# 2010 Craftsman idler problem



## PAsnowfiter (Mar 4, 2014)

My brother recently bought a model 247.887791 from a friend which had only been used a few times. After using it to clear the driveway about 5 or six times the flat idler came apart from rubbing on the pulley which it was contacting. The belt got ruined so we ordered a new flat idler and belts. The original belt was very thin and sat down inside the pulley groove. The new belt is thicker and sits about as high as the groove. After installing the new belt it won't allow for any room between the pulley and the idler. Since there was contact between the idler and pulley with the original belt its worse now. Has anyone heard of this problem before? Did MTD update to a different bracket to get that idler away from the pulley, or what is the solution to this problem? Thanks in advance.


----------



## Colored Eggs (Dec 7, 2012)

You will want to make sure you have the belt in the correct configuration.. The idler should never come in contact with another pulley Could you take a picture of the setup so that the forum members can better help you out. 

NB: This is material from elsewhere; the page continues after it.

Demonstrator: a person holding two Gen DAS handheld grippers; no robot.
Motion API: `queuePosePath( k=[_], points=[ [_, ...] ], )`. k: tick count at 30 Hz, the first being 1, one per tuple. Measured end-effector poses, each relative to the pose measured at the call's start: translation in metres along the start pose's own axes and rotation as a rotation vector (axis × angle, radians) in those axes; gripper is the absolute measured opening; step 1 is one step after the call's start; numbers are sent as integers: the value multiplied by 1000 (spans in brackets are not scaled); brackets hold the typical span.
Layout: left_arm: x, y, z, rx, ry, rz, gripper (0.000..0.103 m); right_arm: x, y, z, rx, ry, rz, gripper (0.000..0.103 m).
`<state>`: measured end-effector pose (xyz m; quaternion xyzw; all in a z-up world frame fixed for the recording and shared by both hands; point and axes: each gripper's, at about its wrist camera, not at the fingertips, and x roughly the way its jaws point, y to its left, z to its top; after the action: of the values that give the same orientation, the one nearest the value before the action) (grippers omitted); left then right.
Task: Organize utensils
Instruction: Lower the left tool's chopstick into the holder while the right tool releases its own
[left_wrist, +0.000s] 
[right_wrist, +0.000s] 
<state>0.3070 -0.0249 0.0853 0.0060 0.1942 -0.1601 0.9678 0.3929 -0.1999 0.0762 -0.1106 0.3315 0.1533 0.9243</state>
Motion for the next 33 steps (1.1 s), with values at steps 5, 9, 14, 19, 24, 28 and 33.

However... Is this for the drive or the augers pulleys. there is sometimes a part of the idler assembly that will contact the belt and pulley when Its in the off position to act as a break to cause the augers to slow down quicker for safety reasons. This parts should come in contact only when the auger are not engaged. but if its the actually Idler that turns it should never hit the other pulleys. It should be a safe distance in the middle that allows the belt to tighten.


----------



## PAsnowfiter (Mar 4, 2014)

Well, after going over what was done I checked the belt on the machine and my brother had looped it around a tab that is under the bottom pulley. He can't see too good so that's why it happened. After putting the belt back on the correct way it is back to normal. I think the thicker belt that we have now helped out. I see no contact like before. It still is puzzling why it wore through that idler. I wonder why they couldn't have designed it so there would be plenty of room between the idler and pulley in the first place. Thanks for the reply. I guess it's good to go now.


----------



## Big Ed (Feb 10, 2013)

The old belt was probably skinnier than the new belt because it was worn? 
Now you're looking at how it is supposed to be.
Keep an eye on the adjustment, something I have to do from now on too.


----------